▶ **Exercise instructions**: When the material ends, stop; until then, set down every line exactly.
====== Information supplied
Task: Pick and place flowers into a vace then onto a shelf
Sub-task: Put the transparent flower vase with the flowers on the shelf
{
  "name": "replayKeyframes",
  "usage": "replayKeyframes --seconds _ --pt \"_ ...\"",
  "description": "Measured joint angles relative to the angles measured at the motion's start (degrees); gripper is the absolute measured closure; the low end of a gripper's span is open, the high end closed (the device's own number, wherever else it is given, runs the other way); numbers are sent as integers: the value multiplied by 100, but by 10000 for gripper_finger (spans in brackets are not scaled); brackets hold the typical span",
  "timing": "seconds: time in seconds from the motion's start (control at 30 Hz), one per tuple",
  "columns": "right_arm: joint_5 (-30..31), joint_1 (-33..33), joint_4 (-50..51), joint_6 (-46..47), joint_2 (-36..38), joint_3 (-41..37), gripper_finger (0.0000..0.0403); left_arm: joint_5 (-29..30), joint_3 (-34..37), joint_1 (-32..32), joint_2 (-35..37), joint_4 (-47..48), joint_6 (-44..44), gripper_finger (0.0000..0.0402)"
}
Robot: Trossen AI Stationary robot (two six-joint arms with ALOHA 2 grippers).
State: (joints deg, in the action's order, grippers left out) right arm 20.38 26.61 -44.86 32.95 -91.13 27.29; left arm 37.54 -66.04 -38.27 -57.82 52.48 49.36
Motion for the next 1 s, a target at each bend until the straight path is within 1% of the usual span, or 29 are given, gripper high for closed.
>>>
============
▶ **Finished task**:
Task: Pick and place flowers into a vace then onto a shelf
Sub-task: Put the transparent flower vase with the flowers on the shelf
{
  "name": "replayKeyframes",
  "usage": "replayKeyframes --seconds _ --pt \"_ ...\"",
  "description": "Measured joint angles relative to the angles measured at the motion's start (degrees); gripper is the absolute measured closure; the low end of a gripper's span is open, the high end closed (the device's own number, wherever else it is given, runs the other way); numbers are sent as integers: the value multiplied by 100, but by 10000 for gripper_finger (spans in brackets are not scaled); brackets hold the typical span",
  "timing": "seconds: time in seconds from the motion's start (control at 30 Hz), one per tuple",
  "columns": "right_arm: joint_5 (-30..31), joint_1 (-33..33), joint_4 (-50..51), joint_6 (-46..47), joint_2 (-36..38), joint_3 (-41..37), gripper_finger (0.0000..0.0403); left_arm: joint_5 (-29..30), joint_3 (-34..37), joint_1 (-32..32), joint_2 (-35..37), joint_4 (-47..48), joint_6 (-44..44), gripper_finger (0.0000..0.0402)"
}
Robot: Trossen AI Stationary robot (two six-joint arms with ALOHA 2 grippers).
State: (joints deg, in the action's order, grippers left out) right arm 20.38 26.61 -44.86 32.95 -91.13 27.29; left arm 37.54 -66.04 -38.27 -57.82 52.48 49.36
Motion for the next 1 s, a target at each bend until the straight path is within 1% of the usual span, or 29 are given, gripper high for closed.
>>>

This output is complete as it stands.